● **PROMPT**
The answer must be the full listing, word for word, with no pictures in it.

● **MATERIAL PROVIDED**
···
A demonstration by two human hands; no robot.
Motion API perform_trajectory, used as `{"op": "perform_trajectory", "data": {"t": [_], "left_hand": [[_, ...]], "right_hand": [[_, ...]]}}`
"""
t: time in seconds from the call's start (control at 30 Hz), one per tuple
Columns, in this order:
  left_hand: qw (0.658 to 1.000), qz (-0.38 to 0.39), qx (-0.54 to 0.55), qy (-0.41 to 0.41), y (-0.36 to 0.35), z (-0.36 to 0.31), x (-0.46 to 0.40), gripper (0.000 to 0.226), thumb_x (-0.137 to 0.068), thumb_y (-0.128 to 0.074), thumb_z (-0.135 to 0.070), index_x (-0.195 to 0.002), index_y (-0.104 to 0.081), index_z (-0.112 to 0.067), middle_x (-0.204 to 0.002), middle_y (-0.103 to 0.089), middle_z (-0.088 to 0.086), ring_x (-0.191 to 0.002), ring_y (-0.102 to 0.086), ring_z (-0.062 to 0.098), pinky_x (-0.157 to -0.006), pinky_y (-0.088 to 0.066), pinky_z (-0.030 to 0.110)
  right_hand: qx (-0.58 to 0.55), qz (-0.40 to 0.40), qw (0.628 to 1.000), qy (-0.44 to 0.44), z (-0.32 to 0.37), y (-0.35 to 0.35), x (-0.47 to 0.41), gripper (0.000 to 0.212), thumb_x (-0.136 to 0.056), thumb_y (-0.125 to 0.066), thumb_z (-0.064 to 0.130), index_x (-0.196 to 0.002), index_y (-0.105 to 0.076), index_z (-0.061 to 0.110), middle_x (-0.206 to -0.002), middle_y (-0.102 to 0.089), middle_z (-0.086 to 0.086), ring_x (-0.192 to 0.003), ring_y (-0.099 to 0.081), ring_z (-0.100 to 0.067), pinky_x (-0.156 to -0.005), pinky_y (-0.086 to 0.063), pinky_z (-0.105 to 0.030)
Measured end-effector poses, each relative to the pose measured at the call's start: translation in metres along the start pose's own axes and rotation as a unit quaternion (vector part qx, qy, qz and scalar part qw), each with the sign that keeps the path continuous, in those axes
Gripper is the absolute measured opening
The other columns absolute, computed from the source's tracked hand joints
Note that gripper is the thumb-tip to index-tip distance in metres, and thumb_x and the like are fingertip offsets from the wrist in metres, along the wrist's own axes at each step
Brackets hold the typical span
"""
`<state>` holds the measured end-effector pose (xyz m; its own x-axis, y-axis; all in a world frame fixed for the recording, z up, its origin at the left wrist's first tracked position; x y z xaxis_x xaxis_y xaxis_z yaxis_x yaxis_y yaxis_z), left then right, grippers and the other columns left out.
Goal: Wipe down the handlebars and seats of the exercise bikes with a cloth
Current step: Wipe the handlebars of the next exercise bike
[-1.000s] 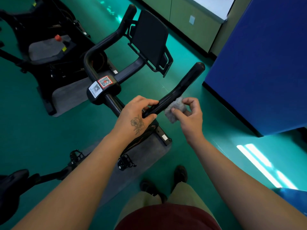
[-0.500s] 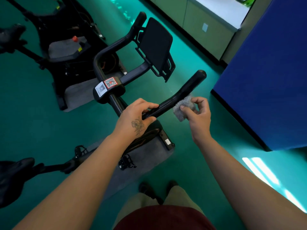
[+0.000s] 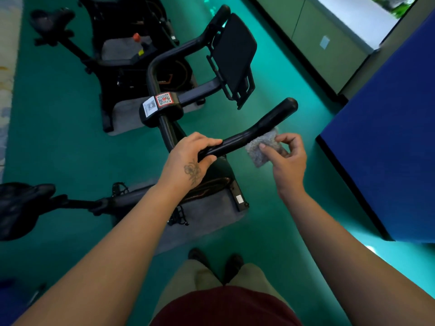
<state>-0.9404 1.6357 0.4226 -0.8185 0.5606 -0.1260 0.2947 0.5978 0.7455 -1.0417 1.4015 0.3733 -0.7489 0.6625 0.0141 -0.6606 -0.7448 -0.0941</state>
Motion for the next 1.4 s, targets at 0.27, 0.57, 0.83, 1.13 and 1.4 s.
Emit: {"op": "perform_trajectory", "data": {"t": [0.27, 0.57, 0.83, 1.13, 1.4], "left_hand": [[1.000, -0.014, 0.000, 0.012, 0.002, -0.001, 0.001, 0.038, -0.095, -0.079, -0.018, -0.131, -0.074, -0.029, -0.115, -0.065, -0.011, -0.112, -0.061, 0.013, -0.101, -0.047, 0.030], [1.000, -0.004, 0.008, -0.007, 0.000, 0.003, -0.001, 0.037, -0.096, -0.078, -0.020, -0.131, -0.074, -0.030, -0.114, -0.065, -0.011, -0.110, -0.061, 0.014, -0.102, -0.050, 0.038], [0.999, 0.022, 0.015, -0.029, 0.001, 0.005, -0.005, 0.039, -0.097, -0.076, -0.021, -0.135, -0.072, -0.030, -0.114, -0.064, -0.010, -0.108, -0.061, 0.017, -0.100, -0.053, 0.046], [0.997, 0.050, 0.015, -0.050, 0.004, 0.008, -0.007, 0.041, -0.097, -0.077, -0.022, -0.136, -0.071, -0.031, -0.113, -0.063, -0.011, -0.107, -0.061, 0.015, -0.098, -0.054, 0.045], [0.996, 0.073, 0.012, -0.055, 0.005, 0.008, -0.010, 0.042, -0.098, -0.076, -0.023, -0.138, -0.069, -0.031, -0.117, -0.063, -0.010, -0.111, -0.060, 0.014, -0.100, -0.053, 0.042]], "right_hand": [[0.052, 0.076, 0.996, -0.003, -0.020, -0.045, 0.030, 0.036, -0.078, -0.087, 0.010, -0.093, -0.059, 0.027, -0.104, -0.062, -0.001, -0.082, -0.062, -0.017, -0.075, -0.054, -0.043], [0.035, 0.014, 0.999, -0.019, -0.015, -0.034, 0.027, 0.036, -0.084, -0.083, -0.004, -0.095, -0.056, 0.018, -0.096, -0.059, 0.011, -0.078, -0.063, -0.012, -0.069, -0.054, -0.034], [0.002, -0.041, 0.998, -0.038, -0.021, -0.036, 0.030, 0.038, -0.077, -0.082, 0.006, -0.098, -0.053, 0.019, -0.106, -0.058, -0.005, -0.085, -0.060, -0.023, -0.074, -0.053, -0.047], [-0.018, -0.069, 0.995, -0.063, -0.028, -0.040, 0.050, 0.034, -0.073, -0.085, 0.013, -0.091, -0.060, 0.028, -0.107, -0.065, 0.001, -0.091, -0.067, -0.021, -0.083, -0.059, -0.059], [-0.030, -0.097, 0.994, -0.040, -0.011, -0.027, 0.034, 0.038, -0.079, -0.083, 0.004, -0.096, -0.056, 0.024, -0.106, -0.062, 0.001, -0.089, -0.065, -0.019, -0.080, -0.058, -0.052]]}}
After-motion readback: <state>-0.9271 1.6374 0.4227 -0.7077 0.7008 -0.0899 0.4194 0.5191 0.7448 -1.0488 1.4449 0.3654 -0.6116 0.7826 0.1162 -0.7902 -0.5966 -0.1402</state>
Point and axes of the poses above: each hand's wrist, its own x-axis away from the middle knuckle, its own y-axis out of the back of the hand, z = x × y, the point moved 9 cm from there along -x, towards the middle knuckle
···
● **EXERCISE SOLUTION**
A demonstration by two human hands; no robot.
Motion API perform_trajectory, used as `{"op": "perform_trajectory", "data": {"t": [_], "left_hand": [[_, ...]], "right_hand": [[_, ...]]}}`
"""
t: time in seconds from the call's start (control at 30 Hz), one per tuple
Columns, in this order:
  left_hand: qw (0.658 to 1.000), qz (-0.38 to 0.39), qx (-0.54 to 0.55), qy (-0.41 to 0.41), y (-0.36 to 0.35), z (-0.36 to 0.31), x (-0.46 to 0.40), gripper (0.000 to 0.226), thumb_x (-0.137 to 0.068), thumb_y (-0.128 to 0.074), thumb_z (-0.135 to 0.070), index_x (-0.195 to 0.002), index_y (-0.104 to 0.081), index_z (-0.112 to 0.067), middle_x (-0.204 to 0.002), middle_y (-0.103 to 0.089), middle_z (-0.088 to 0.086), ring_x (-0.191 to 0.002), ring_y (-0.102 to 0.086), ring_z (-0.062 to 0.098), pinky_x (-0.157 to -0.006), pinky_y (-0.088 to 0.066), pinky_z (-0.030 to 0.110)
  right_hand: qx (-0.58 to 0.55), qz (-0.40 to 0.40), qw (0.628 to 1.000), qy (-0.44 to 0.44), z (-0.32 to 0.37), y (-0.35 to 0.35), x (-0.47 to 0.41), gripper (0.000 to 0.212), thumb_x (-0.136 to 0.056), thumb_y (-0.125 to 0.066), thumb_z (-0.064 to 0.130), index_x (-0.196 to 0.002), index_y (-0.105 to 0.076), index_z (-0.061 to 0.110), middle_x (-0.206 to -0.002), middle_y (-0.102 to 0.089), middle_z (-0.086 to 0.086), ring_x (-0.192 to 0.003), ring_y (-0.099 to 0.081), ring_z (-0.100 to 0.067), pinky_x (-0.156 to -0.005), pinky_y (-0.086 to 0.063), pinky_z (-0.105 to 0.030)
Measured end-effector poses, each relative to the pose measured at the call's start: translation in metres along the start pose's own axes and rotation as a unit quaternion (vector part qx, qy, qz and scalar part qw), each with the sign that keeps the path continuous, in those axes
Gripper is the absolute measured opening
The other columns absolute, computed from the source's tracked hand joints
Note that gripper is the thumb-tip to index-tip distance in metres, and thumb_x and the like are fingertip offsets from the wrist in metres, along the wrist's own axes at each step
Brackets hold the typical span
"""
`<state>` holds the measured end-effector pose (xyz m; its own x-axis, y-axis; all in a world frame fixed for the recording, z up, its origin at the left wrist's first tracked position; x y z xaxis_x xaxis_y xaxis_z yaxis_x yaxis_y yaxis_z), left then right, grippers and the other columns left out.
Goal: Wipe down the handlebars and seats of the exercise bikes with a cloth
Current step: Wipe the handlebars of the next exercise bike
[-1.000s] 
[-0.500s] 
[+0.000s] 
<state>-0.9404 1.6357 0.4226 -0.8185 0.5606 -0.1260 0.2947 0.5978 0.7455 -1.0417 1.4015 0.3733 -0.7489 0.6625 0.0141 -0.6606 -0.7448 -0.0941</state>
Motion for the next 1.4 s, targets at 0.27, 0.57, 0.83, 1.13 and 1.4 s.
Emit: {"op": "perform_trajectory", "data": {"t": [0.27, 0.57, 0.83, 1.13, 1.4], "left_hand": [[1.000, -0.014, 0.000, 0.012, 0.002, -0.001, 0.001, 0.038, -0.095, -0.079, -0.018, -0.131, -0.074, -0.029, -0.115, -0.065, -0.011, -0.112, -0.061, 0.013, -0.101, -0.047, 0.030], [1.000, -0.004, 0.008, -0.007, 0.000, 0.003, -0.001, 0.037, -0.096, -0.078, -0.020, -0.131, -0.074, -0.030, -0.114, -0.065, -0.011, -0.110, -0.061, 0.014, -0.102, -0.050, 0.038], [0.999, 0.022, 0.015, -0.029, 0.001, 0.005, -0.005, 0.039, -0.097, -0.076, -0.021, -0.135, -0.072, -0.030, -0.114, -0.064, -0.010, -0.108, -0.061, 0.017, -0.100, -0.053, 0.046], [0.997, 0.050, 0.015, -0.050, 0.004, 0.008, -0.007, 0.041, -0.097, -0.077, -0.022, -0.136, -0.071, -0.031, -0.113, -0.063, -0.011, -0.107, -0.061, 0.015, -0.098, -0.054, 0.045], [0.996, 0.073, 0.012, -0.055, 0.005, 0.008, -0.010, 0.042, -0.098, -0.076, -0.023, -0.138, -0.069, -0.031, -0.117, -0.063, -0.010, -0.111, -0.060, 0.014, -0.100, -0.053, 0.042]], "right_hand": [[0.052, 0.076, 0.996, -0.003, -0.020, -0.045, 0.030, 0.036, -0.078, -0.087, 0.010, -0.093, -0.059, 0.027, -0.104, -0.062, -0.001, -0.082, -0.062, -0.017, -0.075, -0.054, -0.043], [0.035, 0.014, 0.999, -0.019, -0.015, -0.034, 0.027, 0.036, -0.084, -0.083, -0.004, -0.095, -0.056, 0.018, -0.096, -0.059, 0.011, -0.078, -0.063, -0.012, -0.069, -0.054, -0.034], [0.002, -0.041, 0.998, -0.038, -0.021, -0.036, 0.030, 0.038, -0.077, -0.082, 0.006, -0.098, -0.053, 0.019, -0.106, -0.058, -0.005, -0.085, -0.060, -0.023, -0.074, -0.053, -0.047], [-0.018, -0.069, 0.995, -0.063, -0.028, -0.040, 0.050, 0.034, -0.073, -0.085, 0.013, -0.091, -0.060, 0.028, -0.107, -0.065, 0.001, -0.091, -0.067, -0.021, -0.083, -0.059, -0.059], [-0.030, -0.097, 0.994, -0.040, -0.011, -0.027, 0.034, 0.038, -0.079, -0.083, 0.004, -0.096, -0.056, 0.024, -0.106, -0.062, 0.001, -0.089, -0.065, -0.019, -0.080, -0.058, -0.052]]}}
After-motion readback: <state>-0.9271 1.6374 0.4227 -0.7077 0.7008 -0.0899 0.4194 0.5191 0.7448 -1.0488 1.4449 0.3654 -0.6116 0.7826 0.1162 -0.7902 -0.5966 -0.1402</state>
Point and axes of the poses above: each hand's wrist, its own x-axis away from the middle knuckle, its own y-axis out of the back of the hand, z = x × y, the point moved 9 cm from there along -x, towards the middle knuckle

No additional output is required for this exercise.